One more thing to mention: The App Engine datastore is a schema-free database. This means that the schema is maintained on the application level and not at the database level. But it is still desirable to have a schema! You still have to structure your data. What you really want to do is to define your data structures and to let Clojure generate the needed code to store and query your data. You can do this by writing Clojure macros. A Clojure macro is a Clojure program that generates another Clojure program. Macros allow you to extend the Clojure language with your own embedded mini-languages, also known as DSLs.

Our solution for TheDeadline consists of two parts: a data structure definition language and a query language. Let's say you want to store data about books in the App Engine datastore. The first step is to define the data structure of a book with the defentity macro. This defines a book entity with six attributes:

(defentity book
  [:key]
  [:title]
  [:author]
  [:publisher]
  [:isbn]
  [:pages])

defentity generates several functions. The most important one in this case is make-book. Let's create some books now:

(def *books*
  (list (make-book :title "On Lisp"
           :author "Paul Graham"
           :publisher "Prentice Hall"
           :isbn "978-0130305527"
           :pages 413)
    (make-book :title "Paradigms of Artificial Intelligence Programming: Case Studies in Common Lisp"
           :author "Peter Norvig"
           :publisher "Morgan Kaufmann"
           :isbn "978-1558601918"
           :pages 946)
    (make-book :title "Programming Clojure"
           :author "Stuart Halloway"
           :publisher "Pragmatic Programmers"
           :isbn "978-1934356333"
           :pages 304)))

When you now evaluate the variable *books*, you'll see it contains a list of Clojure maps with your book data:

repl-prompt> *books*
({:key nil, :title "On Lisp", :author "Paul Graham", :publisher "Prentice Hall", :isbn "978-0130305527", :pages 413, :kind "book"} {:key nil, :title "Paradigms of Artificial Intelligence Programming: Case Studies in Common Lisp", :author "Peter Norvig", :publisher "Morgan Kaufmann", :isbn "978-1558601918", :pages 946, :kind "book"} {:key nil, :title "Programming Clojure", :author "Stuart Halloway", :publisher "Pragmatic Programmers", :isbn "978-1934356333", :pages 304, :kind "book"})
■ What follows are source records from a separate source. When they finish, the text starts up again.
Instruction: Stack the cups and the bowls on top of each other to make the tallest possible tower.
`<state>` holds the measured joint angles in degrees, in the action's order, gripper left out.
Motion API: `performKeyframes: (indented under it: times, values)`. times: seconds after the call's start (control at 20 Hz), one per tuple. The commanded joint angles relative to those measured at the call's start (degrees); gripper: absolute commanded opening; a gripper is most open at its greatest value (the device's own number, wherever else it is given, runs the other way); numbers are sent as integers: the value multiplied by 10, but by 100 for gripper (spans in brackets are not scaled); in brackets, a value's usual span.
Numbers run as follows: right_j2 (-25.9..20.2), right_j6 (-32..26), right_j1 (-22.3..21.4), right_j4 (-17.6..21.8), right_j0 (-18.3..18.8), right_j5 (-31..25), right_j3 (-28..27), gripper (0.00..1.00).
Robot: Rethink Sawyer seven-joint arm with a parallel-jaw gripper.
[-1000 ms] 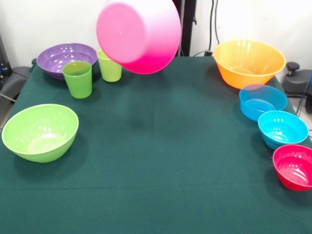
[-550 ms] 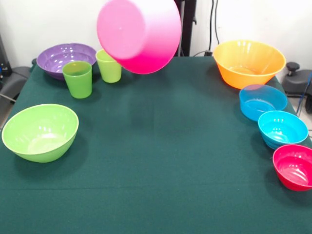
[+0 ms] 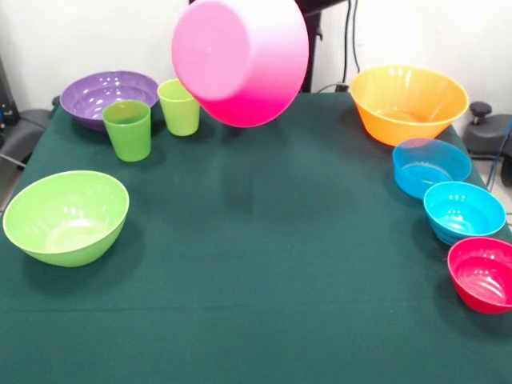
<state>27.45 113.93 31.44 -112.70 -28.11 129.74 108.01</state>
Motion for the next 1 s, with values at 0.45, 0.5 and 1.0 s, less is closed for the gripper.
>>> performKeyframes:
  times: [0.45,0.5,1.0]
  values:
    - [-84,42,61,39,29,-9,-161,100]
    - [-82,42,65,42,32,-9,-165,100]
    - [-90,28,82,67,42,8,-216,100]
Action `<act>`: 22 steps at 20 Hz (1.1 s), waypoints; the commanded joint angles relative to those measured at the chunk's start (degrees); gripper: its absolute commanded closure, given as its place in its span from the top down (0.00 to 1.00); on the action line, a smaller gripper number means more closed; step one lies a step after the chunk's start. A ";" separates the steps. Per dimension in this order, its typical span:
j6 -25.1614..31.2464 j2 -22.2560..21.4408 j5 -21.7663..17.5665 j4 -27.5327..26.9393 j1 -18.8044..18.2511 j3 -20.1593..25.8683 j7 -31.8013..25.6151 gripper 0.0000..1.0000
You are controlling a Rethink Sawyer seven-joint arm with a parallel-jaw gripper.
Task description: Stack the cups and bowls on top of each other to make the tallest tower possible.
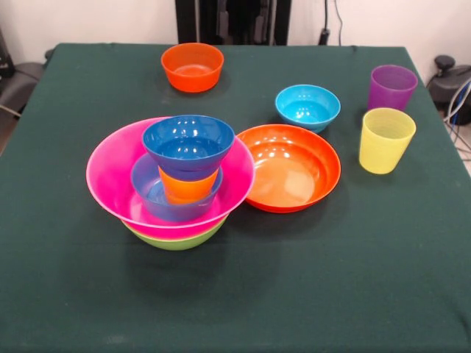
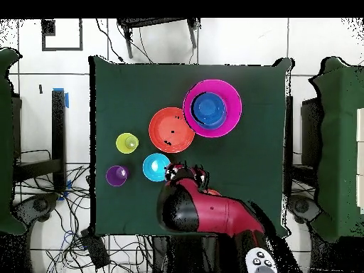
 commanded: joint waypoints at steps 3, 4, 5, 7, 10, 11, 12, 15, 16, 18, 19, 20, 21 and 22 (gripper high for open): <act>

The key-Attribute is nil, because we did not save the data to the datastore yet. We just created the books in memory. If you now want to store these books into the app engine datastore, you just call the function store-entities!:

repl-prompt> (store-entities! *books*)
({:pages 413, :isbn "978-0130305527", :publisher "Prentice Hall", :author "Paul Graham", :title "On Lisp", :key #<Key book(7)>, :parent-key nil, :kind "book"} {:pages 946, :isbn "978-1558601918", :publisher "Morgan Kaufmann", :author "Peter Norvig", :title "Paradigms of Artificial Intelligence Programming: Case Studies in Common Lisp", :key #<Key book(8)>, :parent-key nil, :kind "book"} {:pages 304, :isbn "978-1934356333", :publisher "Pragmatic Programmers", :author "Stuart Halloway", :title "Programming Clojure", :key #<Key book(9)>, :parent-key nil, :kind "book"})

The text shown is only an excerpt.